DP legislator claims officials withdrew money before savings bank shutdown
The allegation that former and incumbent financial regulatory officials exploited insider information for their own means has been contentious issue amid the recent liquidity woes in the secondary banking sector.
An opposition lawmaker has claimed that several financial regulatory officials withdrew their deposits from savings banks right before the distressed secondary banking sector hit the market.
But the Financial Supervisory Service on Tuesday downplayed the allegation, claiming that most of their withdrawals were irrelevant to the savings banks operations being suspended by regulators.
A day before, Rep. Cho Young-teck of the Democratic Party made public the withdrawal of five FSS officials and two from the Financial Services Commission.
According to Cho’s report, a former senior deputy governor of the FSS, who finished his term last month, took out 20 million won ($18,018) in deposits from his account at Hyundai Swiss Savings Bank (before the secondary banking woes).
An incumbent deputy governor of the FSS withdrew his money, totaling 40 million won, from Solomon Savings Bank. Another incumbent FSS deputy governor drew out his deposits worth 24 million won from two savings banks.

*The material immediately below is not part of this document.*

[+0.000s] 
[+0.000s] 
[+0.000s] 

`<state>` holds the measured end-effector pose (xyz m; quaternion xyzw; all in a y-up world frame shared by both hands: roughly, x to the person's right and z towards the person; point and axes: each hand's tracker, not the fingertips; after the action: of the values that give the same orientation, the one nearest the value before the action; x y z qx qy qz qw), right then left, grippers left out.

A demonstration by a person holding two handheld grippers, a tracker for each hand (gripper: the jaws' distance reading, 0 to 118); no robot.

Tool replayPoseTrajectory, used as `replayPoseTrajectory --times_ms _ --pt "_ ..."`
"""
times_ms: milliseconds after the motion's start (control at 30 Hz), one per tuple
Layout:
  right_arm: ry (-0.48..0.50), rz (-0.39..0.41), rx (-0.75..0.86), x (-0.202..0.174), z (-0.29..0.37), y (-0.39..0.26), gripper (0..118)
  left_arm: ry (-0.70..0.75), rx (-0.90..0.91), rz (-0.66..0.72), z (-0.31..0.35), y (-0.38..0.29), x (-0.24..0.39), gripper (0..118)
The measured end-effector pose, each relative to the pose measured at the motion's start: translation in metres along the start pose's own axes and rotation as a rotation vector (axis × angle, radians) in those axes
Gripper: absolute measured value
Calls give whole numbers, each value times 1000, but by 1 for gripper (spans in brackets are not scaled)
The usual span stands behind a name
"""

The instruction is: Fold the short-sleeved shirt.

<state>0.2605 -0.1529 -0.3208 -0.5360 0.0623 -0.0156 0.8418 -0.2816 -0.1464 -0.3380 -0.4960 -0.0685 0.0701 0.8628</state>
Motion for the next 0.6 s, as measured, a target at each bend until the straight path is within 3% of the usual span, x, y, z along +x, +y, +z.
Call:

The former FSS auditor, who retired last July, withdrew 76 million won and a former FSS senior deputy governor slashed his savings bank deposit to the 50 million won level which could be protected by the law.
The report also cited cases involving the incumbent secretary general of the Financial Services Commission and a former commissioner of the Securities & Futures Commission, an executive arm of the FSC.
After the FSC and the FSS suddenly halted operations of eight major savings banks during the first quarter of the year, a great number of customers protested demanding their deposits.
The suspended savings banks nationwide include Samhwa, Busan, Busan II, Jungang Busan, Daejeon, Jeonju, Domin and Bohae.
Given the situation, some market observers say, the regulatory officials’ move could invite severe criticism among the public.
But an FSS spokesman stressed that the officials were not customers of the eight halted banks.
“I believe they took out their money as the overall secondary banking industry faced difficulties,” he said. “It is apparently different from the argument that they withdrew deposits before the regulatory body took punitive action against several savings banks.”
He said the report should have been fairer and more objective if it was aimed at logically criticizing the regulatory officials’ moves.
The savings banking industry saw its troubled construction project-related financing loans come to a head in a property market slump that started during the 2008 global financial crisis sharply drove up defaults on such loans.
Since the third quarter of 2010, the FSS signed memoranda of understandings with ailing savings banks to beef up their financial soundness.
They were required in the MOUs to write off the soured loans and raise more capital to buffer against possible loan losses. But most of them failed to see a reduction in their bad PF loans, which have been blamed as the primary risk factor.